Wadham has been involved with the International Scientific Committee on Antarctic Research, the Scientific Committee on Antarctic Research (SCAR) and subglacial science in Antarctica. She has served on the Lake Ellsworth Exploration Steering Committee and is a contributor to this subglacial lake exploration programme.

In 2012, Wadham's team at the University of Bristol used computer models to predict the amount of trapped methane under ice sheets and discovered 400 billion metric tons of carbon beneath.

She is one of few women working on technology development for exploring subglacial lakes.
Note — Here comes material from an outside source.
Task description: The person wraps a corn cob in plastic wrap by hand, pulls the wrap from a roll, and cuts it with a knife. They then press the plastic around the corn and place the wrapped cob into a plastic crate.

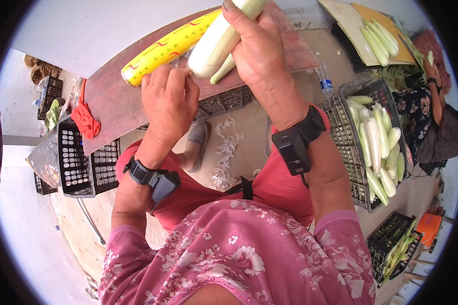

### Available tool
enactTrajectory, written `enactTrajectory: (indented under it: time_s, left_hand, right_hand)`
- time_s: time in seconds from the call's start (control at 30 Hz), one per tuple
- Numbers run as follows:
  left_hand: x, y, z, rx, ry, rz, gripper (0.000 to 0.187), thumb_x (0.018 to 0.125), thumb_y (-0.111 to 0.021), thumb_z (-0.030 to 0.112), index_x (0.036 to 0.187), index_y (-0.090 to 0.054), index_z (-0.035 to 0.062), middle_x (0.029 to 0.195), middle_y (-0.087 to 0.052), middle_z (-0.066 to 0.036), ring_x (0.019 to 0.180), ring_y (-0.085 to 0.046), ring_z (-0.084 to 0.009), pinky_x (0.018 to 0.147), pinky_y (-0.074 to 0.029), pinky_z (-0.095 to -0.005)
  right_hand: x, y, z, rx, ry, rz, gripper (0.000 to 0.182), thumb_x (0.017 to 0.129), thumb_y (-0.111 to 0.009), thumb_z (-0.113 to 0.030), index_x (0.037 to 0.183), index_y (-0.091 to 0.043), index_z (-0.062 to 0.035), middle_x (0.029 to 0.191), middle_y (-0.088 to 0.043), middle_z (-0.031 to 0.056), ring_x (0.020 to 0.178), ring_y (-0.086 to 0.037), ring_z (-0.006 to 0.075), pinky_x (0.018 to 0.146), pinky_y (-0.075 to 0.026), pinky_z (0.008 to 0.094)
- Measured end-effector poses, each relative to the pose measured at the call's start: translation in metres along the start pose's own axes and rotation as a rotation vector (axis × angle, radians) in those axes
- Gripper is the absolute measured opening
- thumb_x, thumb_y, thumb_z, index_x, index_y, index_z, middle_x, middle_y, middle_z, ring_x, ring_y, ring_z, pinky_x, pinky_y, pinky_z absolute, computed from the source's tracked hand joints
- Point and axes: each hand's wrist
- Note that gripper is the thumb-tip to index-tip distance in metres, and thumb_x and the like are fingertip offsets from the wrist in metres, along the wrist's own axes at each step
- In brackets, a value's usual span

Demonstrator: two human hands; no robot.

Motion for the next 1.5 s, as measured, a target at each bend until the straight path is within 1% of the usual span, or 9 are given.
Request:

Her work in Greenland focused on the dynamics of ice sheets and their contribution to global biogeochemical cycles.

In 2022, Wadham and her collaborator Dr. Monica Winsborrow were awarded €15 million to direct the Centre for ice, Cryosphere, Carbon and Climate (iC3), a ten-year Norwegian Centre of Research Excellence funded by the Norwegian Research Council that will run from 2023 to 2033. iC3 is located at the University of Tromsø. Furthermore, she was inducted into the Norwegian Academy of Science and Letters in 2024.

==Ice Rivers==
In 2021, Wadham published a trade book, Ice Rivers, which tells the story of glaciers and their place on a changing planet, alongside the authors' own story of travel and discovery. Reviewers commended the book for its 'outstanding introduction to glaciers', and for its insights into the life of a glaciologist.

== Awards and honours ==
She was awarded a Philip Leverhulme Prize in October 2007 for her international contribution to polar science.